Exercise prompt: Sort through the data and copy the lines holding the word "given".
(Supplied information)
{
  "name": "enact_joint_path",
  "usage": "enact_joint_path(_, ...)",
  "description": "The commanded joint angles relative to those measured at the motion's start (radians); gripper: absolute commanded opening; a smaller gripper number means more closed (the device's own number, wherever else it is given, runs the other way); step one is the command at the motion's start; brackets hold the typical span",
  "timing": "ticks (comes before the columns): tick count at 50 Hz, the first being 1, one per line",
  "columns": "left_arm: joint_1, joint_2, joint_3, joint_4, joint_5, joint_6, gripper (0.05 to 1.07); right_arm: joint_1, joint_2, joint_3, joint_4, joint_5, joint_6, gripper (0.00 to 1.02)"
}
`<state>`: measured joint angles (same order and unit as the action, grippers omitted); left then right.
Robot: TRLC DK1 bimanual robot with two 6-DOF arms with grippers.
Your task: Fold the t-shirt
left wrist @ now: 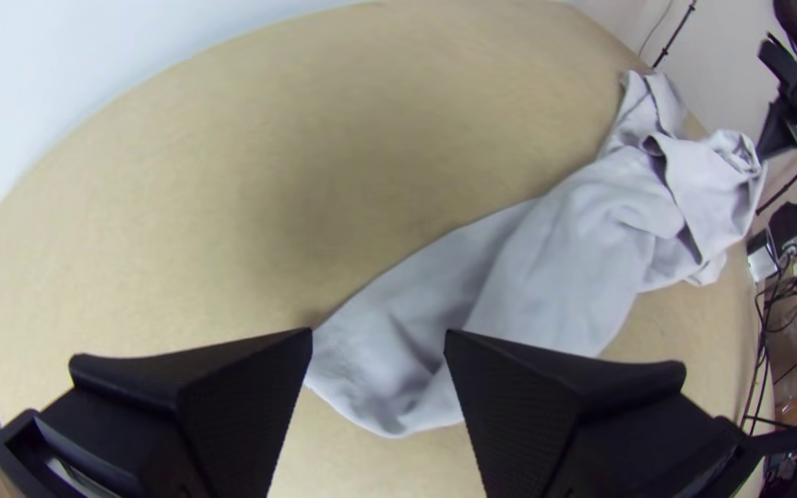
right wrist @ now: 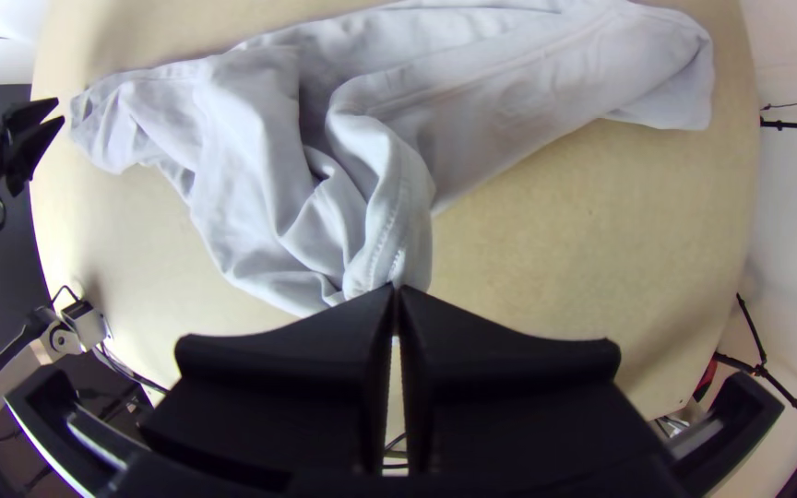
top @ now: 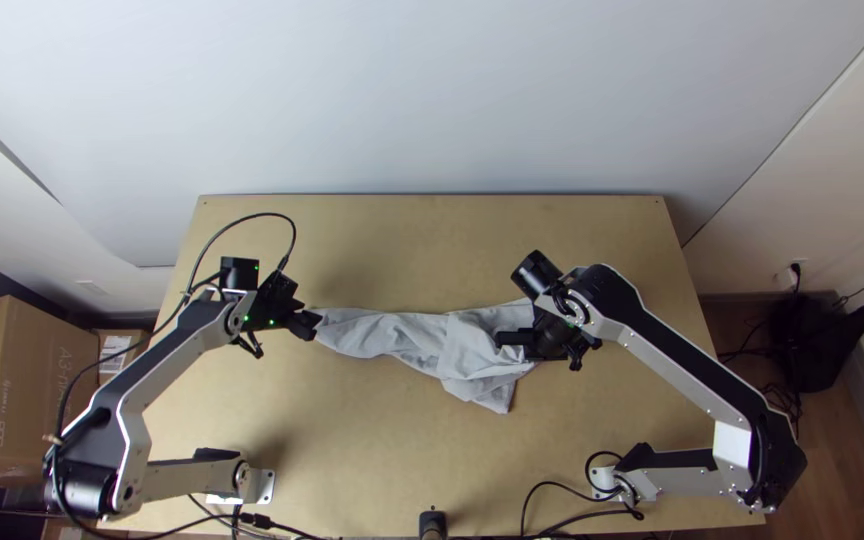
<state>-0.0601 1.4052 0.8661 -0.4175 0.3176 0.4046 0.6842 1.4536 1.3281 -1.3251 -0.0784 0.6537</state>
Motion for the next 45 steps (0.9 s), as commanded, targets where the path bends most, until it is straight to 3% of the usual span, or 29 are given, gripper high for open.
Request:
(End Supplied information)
Result of the exercise:
  "description": "The commanded joint angles relative to those measured at the motion's start (radians); gripper: absolute commanded opening; a smaller gripper number means more closed (the device's own number, wherever else it is given, runs the other way); step one is the command at the motion's start; brackets hold the typical span",
Motion for the next 45 steps (0.9 s), as commanded, targets where the path bends most, until it is straight to 3% of the usual span, or 29 are given, gripper high for open.

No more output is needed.